В Оренбург приехали на рассвете. Это было 31 мая 1848 года. В тот же день Сераковский свалился в лихорадке. Только и успел, что поменять партикулярное платье на солдатский мундир. Две недели метался в горячке, был между жизнью и смертью.

Чудилось, что наклоняется к нему затянутый в чемарку отец. Мягкие пшеничные усы его приятно щекочут разгоряченное лицо, слышится отцовский голос: «Спи спокойно, мой малыш. Собственной грудью прикрою тебя». Хочется обхватить шею отца, припасть к его широкой груди, плакать слезами радости и облегчения. Взметнулись руки и упали бессильно на грубое солдатское сукно.

— На, испей водицы, — шепчет молодой солдат, склоняясь над изголовьем. — А то кваску принесу холодненького аль соку березового.

Голос солдата певуч, в нем что-то родное, близкое. Стучат зубы о жесть кружки, льется вода на смятую шинель.

…В середине июня по тракту на Уральск пылит караван. Под жгучим солнцем шагает солдат Сераковский. Обливается потом.

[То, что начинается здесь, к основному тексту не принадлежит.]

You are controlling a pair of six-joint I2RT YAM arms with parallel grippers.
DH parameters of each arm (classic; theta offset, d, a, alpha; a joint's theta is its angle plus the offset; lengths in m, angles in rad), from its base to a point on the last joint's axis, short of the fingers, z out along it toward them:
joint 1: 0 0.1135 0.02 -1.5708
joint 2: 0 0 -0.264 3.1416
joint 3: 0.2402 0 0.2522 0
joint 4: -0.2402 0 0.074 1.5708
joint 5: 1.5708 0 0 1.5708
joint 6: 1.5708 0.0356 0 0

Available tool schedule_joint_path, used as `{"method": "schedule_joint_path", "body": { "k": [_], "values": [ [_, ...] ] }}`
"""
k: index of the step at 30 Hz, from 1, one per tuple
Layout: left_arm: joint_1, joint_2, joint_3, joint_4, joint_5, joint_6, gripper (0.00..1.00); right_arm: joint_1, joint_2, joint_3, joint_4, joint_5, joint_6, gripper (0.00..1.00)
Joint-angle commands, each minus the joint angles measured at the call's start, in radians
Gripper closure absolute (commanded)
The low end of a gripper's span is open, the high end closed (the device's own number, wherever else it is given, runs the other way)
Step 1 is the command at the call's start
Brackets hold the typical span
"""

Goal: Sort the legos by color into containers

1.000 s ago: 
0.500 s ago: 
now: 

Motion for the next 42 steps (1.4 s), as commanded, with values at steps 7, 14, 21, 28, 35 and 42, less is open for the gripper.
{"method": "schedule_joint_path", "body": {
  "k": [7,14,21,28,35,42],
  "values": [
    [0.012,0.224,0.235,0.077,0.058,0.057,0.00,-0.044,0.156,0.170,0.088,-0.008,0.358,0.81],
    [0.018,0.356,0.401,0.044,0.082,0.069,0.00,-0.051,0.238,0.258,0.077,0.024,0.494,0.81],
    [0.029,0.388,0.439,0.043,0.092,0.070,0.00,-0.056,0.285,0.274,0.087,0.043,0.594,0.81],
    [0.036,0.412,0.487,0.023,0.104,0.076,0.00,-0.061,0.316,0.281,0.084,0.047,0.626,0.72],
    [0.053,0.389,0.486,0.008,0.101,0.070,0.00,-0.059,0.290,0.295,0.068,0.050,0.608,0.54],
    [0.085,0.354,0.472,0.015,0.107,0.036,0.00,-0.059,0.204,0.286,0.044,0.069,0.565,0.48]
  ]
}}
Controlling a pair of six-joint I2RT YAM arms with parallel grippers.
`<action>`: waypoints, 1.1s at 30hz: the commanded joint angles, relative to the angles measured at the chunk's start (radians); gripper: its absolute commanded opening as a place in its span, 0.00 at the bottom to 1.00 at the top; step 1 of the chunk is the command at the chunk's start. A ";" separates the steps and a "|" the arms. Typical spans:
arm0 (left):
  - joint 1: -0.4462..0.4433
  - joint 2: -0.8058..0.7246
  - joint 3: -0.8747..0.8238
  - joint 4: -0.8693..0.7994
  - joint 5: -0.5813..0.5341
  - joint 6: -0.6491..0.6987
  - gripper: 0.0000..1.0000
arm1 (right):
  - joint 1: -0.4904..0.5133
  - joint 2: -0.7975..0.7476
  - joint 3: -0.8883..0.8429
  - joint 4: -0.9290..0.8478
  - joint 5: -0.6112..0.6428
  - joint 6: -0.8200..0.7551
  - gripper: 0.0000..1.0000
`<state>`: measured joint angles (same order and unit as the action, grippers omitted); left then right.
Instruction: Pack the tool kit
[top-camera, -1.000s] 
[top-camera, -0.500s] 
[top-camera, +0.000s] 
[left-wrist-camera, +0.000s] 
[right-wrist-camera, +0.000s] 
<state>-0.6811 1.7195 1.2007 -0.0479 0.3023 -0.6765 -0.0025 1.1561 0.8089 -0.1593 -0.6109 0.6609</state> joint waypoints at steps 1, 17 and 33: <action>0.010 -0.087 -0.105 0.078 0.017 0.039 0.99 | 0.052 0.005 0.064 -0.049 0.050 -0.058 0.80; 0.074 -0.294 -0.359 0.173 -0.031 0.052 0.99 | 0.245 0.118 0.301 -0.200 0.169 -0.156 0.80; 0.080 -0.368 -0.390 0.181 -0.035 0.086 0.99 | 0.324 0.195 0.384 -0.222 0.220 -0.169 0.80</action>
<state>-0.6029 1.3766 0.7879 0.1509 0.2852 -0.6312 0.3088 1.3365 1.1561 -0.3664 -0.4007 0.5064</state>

Его путь далек. Где-то Ново-Петровский форт. Там определено служить рядовым в 1-м Оренбургском линейном батальоне воспитаннику Санкт-Петербургского императорского университета. Что-то там впереди? Пыль, клубы дорожной пыли. Зной.

II

Груда корректурных листов лежит перед склонившимся к конторке человеком. Глаза, проворно и привычно бегавшие по страницам, устали. Протерев очки, редактор вновь углубляется в чтение. Уже месяц, как он один ведет «Современник». Перед самым отъездом Некрасова за границу в редакции произошел раскол. Грянула давно назревавшая буря. Старые сотрудники во главе с Дружининым ушли из журнала. Они надеялись, что в последнюю минуту Некрасов сдастся и удалит из редакции Чернышевского; ну, а если нет, то журнал растеряет подписчиков, захиреет, и тот же Некрасов придет к ним на поклон. Дружинин шумел о том, что-де Чернышевский губит созданный Пушкиным лучший орган российской литературы, когда вводит в чистый храм искусства мужиков в лаптях, засоряет изящную словесность грубыми простонародными словами.

Читавший усмехнулся, вспомнив свои недавние споры с хранителями «чистого искусства». А ведь они всерьез воображают, что продолжают традиции Пушкина. Полноте, что общего может быть между «Посланием в Сибирь» и стряпней того же Дружинина! Нет, он не пойдет к ним на поклон, и Некрасов не пойдет. И если б пришлось остаться одному, не изменил бы своего решения. Но он верит, что в одиночестве не будет. Придут новые сотрудники, лучше понимающие запросы дня. Среди молодежи так много талантов. Да и Некрасов выстоял, не согнулся. А ведь работал с ними добрый десяток лет, и не только работал, жил с ними, как с братьями родными, душа в душу, но пошел на разрыв.